Every line holding the string "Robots" is to be copied from the entries below.

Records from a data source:
○ ○ ○ ○ ○ ○ ○

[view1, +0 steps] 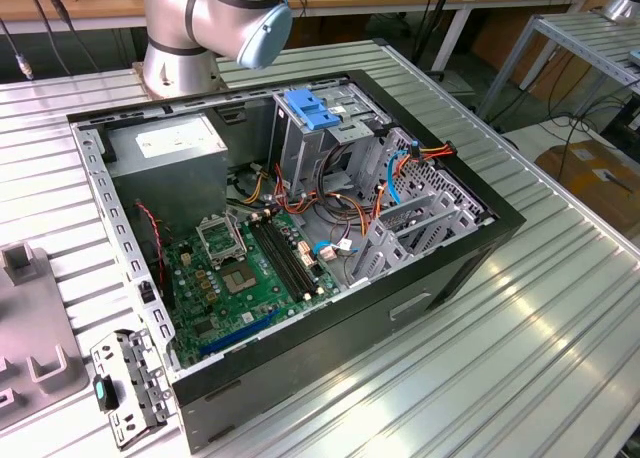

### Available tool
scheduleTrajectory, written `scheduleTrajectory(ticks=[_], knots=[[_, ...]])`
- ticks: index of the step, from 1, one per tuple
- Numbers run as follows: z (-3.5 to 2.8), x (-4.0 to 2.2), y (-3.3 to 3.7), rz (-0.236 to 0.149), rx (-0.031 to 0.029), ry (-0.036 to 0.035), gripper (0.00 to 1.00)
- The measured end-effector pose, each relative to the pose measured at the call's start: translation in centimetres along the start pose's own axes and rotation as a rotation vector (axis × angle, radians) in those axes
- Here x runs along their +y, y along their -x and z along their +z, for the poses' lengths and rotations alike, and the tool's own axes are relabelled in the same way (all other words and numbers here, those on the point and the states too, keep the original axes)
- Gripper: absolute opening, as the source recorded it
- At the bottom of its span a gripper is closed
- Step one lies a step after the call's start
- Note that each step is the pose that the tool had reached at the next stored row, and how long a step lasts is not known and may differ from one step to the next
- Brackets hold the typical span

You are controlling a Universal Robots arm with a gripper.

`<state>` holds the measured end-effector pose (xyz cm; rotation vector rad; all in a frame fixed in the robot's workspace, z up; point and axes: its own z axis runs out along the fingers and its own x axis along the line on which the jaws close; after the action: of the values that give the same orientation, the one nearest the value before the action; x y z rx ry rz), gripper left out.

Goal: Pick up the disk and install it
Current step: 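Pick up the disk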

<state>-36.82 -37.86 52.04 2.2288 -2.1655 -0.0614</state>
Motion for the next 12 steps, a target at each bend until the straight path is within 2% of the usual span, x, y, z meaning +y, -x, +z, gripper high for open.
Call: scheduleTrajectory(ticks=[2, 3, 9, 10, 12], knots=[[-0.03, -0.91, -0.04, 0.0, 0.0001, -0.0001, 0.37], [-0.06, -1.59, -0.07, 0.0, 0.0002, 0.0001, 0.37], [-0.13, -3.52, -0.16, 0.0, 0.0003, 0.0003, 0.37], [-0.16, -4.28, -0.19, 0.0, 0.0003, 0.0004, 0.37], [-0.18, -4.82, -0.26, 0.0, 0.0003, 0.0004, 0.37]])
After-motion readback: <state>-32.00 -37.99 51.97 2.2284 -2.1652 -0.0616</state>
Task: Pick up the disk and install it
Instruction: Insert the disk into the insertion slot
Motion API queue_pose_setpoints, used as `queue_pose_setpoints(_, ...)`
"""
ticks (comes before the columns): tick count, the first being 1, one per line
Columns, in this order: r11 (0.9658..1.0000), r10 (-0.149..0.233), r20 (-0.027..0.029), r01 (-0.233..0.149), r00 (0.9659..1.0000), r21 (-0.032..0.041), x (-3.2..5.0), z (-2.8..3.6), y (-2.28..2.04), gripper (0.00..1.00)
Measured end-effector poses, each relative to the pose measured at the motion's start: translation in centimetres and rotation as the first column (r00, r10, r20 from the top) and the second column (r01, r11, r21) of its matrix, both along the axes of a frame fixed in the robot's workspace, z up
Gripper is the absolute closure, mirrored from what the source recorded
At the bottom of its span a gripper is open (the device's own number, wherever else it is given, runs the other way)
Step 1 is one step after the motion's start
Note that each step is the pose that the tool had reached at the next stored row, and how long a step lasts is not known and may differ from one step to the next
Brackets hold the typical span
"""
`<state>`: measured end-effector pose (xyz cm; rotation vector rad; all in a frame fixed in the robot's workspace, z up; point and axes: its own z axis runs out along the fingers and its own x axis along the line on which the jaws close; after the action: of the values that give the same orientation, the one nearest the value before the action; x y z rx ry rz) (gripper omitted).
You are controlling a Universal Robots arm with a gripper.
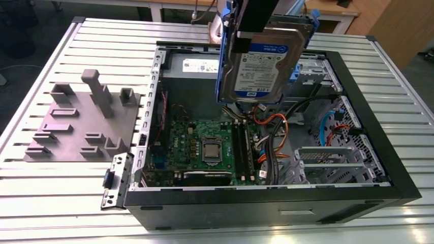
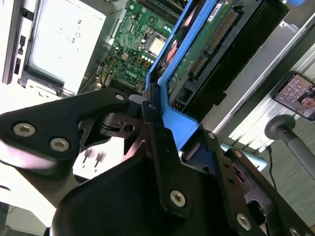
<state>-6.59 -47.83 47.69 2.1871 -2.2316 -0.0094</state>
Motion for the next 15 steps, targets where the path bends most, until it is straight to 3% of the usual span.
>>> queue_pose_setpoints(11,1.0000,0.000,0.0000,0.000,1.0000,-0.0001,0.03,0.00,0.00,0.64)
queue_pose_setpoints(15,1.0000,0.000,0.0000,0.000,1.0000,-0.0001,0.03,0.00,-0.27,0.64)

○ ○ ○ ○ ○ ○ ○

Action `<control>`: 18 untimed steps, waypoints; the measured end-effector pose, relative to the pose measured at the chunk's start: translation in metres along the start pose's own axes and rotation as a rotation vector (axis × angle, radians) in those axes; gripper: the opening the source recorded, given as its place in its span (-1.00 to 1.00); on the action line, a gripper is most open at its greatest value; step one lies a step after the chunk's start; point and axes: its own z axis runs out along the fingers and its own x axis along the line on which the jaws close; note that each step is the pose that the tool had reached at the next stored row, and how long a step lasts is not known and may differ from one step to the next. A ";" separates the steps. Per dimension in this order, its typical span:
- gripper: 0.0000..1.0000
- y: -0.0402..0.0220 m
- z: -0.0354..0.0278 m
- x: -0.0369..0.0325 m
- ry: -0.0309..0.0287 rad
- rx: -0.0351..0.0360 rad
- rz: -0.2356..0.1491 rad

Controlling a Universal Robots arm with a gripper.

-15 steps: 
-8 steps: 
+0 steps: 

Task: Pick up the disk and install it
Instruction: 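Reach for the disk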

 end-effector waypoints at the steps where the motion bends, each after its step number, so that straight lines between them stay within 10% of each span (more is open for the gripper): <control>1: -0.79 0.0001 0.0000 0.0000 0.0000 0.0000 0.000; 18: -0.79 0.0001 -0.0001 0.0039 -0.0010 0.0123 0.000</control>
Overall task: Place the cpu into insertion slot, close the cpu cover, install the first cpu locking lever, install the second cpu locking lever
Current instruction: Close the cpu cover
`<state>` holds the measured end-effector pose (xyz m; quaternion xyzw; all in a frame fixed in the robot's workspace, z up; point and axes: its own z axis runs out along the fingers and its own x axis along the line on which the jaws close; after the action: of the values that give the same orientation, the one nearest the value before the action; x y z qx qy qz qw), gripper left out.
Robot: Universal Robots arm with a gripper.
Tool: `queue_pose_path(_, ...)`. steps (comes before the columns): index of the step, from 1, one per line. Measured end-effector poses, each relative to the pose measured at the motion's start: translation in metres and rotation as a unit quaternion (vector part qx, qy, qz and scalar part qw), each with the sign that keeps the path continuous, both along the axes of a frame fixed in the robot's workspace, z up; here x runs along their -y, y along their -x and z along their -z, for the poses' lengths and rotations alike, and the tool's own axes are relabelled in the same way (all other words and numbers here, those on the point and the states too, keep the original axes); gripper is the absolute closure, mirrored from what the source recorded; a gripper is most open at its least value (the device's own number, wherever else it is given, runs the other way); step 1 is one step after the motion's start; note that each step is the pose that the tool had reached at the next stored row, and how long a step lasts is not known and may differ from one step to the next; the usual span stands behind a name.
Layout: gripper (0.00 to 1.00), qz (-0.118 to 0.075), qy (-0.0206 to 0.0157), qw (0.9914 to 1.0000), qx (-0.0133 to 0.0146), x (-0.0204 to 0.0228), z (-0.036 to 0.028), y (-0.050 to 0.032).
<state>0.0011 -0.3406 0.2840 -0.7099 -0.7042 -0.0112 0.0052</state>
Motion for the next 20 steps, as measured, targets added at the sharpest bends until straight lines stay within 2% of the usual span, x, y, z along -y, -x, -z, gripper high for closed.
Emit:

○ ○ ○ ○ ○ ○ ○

Response to this exercise
You are controlling a Universal Robots arm with a gripper.
You are controlling a Universal Robots arm with a gripper.
Controlling a Universal Robots arm with a gripper.
Robot: Universal Robots arm with a gripper.

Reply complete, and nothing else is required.